Elis cerró los ojos para intentar percibir alguna pista, pero era muy difícil. El aire frío y el olor a pino lo tapaban todo. De pronto, un aroma antinatural de hierbas la golpeó. Menta, romero, salvia y... ¿estragón¹? Era, quizás, el más inusual de la lista.

— Así que al criminal le gusta secar plantas para el té y prefiere la carne con estragón. Ya es algo.

"Sería bueno buscar huellas, pero con la nieve es imposible. La probabilidad de que queden rastros en el suelo con este clima tiende a cero", pensó Caperucita.

— Ya estamos cerca —resonó la voz de su padre bastante cerca. "Es hora de huir", asintió la joven para sí misma y escapó por su propio sendero de regreso.

— Permítame indagar algo más, sheriff. ¿Qué era la fallecida para su hija?

— Una pregunta a cambio: ¿cómo supo que tenían contacto?

— Hice un pequeño sondeo entre los lugareños.

— Entonces, ¿para qué pregunta si ya lo sabe todo? Por cierto, ¿por qué le interesa tanto mi hija? —dijo el hombre con tono ya furioso.

— Debo estar seguro. Analizar la situación desde diferentes ángulos.

— Era su amiga. Hablaban a menudo.

— ¿Dónde estaba su hija ayer por la tarde?

— ¿Qué está insinuando?

— No insinúo nada, solo pregunto.

— Estaba conmigo y con sus hermanos. ¿Algo más? —espetó el padre enfurecido.

El enano sonrió, se acuclilló cerca del lugar donde quedaban rastros de sangre mezclada con nieve y cerró los ojos. De este modo, su mente se conectaba con el suelo. Ahora, la tierra como nadie podía revelarle muchos detalles.

Cuando Damir vio la figura femenina de capa roja que había estado allí hace poco, el investigador no se sorprendió especialmente. No le gustaba esa chica. Una sola mirada despertaba en él una tormenta de emociones inexplicables, y cuando ella abría la boca y empezaba a hablar con insolencia, Branov sentía deseos de agarrarla por su pequeño y fino cuello y...

En realidad, ¿qué quería hacer con ella? ¿Por qué en su cabeza aparecía primero una escena extraña donde el moreno trazaba con sus dedos patrones intrincados sobre la piel de la joven? ¿Acaso le faltaba tanto afecto femenino últimamente que se fijaba en niños?

Pero no tuvo en cuenta que Elis tenía diecinueve años. Considerando que él mismo tenía veintiséis, la diferencia no era tan grande.

Aun así, el investigador continuó leyendo la información, pero no descubrió nada útil, excepto... ¿una cesta? Y la silueta del asesino era tan borrosa que sugería que esa persona usaba un artefacto muy poderoso. Era muy extraño. ¿De dónde saldría una baratija tan cara en este rincón perdido?

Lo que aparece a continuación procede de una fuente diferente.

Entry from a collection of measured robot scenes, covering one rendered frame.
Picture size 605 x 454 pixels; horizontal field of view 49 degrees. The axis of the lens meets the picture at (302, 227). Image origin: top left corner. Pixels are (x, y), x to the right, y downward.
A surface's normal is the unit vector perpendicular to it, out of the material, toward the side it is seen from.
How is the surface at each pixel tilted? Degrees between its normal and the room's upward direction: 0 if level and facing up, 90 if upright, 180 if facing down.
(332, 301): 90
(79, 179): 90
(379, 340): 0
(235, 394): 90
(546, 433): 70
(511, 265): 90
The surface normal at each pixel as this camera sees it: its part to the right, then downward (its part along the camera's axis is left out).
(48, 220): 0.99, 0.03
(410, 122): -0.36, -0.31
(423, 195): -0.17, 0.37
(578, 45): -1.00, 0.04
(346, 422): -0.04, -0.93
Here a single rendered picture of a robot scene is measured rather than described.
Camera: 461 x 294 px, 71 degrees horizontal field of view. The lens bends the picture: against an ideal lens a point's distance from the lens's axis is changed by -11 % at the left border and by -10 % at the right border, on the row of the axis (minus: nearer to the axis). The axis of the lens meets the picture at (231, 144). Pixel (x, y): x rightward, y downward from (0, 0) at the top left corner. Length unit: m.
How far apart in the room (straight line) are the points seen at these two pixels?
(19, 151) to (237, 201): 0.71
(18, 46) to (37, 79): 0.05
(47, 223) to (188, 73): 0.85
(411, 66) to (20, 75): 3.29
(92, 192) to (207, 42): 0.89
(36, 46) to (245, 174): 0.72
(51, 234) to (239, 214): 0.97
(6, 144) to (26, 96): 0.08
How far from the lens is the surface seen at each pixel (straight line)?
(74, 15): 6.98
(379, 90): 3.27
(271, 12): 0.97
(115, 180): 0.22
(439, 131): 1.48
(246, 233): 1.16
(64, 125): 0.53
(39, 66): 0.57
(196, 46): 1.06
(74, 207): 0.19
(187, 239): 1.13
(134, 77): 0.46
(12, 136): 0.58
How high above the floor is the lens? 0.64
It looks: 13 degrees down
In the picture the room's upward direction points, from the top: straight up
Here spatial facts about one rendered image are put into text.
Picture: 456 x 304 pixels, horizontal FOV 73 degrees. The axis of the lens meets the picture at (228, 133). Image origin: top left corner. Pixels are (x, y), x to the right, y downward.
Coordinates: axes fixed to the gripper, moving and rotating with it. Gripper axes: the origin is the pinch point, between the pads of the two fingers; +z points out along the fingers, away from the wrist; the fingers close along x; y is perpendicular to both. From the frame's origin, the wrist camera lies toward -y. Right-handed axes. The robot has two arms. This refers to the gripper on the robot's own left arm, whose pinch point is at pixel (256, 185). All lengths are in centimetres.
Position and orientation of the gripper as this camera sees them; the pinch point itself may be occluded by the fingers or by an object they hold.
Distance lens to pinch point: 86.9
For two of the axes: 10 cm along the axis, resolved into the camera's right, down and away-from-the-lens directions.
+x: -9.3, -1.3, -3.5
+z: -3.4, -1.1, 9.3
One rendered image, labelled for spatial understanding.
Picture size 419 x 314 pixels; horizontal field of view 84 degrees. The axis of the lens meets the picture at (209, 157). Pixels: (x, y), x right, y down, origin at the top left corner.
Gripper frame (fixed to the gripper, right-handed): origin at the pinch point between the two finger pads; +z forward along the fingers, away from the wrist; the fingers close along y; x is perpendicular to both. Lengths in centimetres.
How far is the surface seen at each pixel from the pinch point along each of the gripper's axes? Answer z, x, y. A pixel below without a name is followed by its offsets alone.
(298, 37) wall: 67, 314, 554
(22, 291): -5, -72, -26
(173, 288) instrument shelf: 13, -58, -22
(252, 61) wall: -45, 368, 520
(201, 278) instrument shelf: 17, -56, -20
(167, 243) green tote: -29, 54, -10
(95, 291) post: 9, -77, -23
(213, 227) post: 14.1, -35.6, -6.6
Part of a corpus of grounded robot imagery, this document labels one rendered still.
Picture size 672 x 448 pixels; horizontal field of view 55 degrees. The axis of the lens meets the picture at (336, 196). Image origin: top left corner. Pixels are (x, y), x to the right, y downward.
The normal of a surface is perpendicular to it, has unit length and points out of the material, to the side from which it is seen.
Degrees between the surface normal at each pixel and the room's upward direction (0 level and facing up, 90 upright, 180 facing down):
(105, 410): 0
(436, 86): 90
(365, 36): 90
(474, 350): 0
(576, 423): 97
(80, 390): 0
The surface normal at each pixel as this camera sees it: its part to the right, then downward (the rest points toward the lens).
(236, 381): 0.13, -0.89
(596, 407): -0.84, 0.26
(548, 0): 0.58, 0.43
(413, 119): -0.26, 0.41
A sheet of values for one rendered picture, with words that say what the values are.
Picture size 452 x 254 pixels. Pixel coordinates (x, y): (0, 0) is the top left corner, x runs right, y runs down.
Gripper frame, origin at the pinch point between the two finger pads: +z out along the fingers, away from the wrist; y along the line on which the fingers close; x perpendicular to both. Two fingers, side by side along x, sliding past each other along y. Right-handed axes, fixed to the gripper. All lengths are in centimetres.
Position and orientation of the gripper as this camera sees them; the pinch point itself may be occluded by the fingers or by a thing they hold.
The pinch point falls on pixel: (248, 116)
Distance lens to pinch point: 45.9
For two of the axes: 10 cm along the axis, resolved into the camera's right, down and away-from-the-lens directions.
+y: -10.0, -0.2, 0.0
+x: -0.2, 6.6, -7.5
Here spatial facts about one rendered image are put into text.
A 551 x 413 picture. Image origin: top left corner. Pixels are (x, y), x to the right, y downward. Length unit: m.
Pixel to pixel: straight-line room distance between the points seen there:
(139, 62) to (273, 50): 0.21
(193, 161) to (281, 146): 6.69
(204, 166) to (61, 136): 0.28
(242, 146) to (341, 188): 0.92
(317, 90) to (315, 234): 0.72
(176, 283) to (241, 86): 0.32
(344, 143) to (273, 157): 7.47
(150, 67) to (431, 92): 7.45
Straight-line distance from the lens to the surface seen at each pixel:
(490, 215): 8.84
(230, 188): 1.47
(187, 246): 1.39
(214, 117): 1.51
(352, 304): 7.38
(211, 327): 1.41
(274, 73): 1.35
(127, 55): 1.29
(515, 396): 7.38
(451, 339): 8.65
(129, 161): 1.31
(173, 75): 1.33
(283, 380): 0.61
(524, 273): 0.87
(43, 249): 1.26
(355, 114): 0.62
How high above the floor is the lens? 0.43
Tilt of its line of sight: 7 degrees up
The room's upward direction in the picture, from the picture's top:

— ¿Quién eres tú? —se preguntó Damir en un susurro, y luego lanzó otra pregunta a Ed—: ¿Cómo explica que lady Blackvul estuviera aquí hace apenas unos minutos?

— ¿Qué? —se extrañó el hombre—. Pero si ella...

— Quedó demostrado.

A pesar de la desorientación, Ed encontró una respuesta rápida, aunque no argumentada:

— Mi hija no es una asesina —sentenció Ed defendiendo a la pícara.

— ¿Entonces qué hacía aquí? —el investigador capitalino cruzó los brazos sobre su poderoso pecho, mirando al provinciano con clara superioridad.

¡Pero se equivocó de rival, señor detective! Edwin no era de los que se asustaban fácilmente. Poniéndose frente al pavo real engreído, adoptó su misma postura. Y aquí Damir debería haber bajado los humos, porque el sheriff del pueblo era considerablemente más alto y corpulento.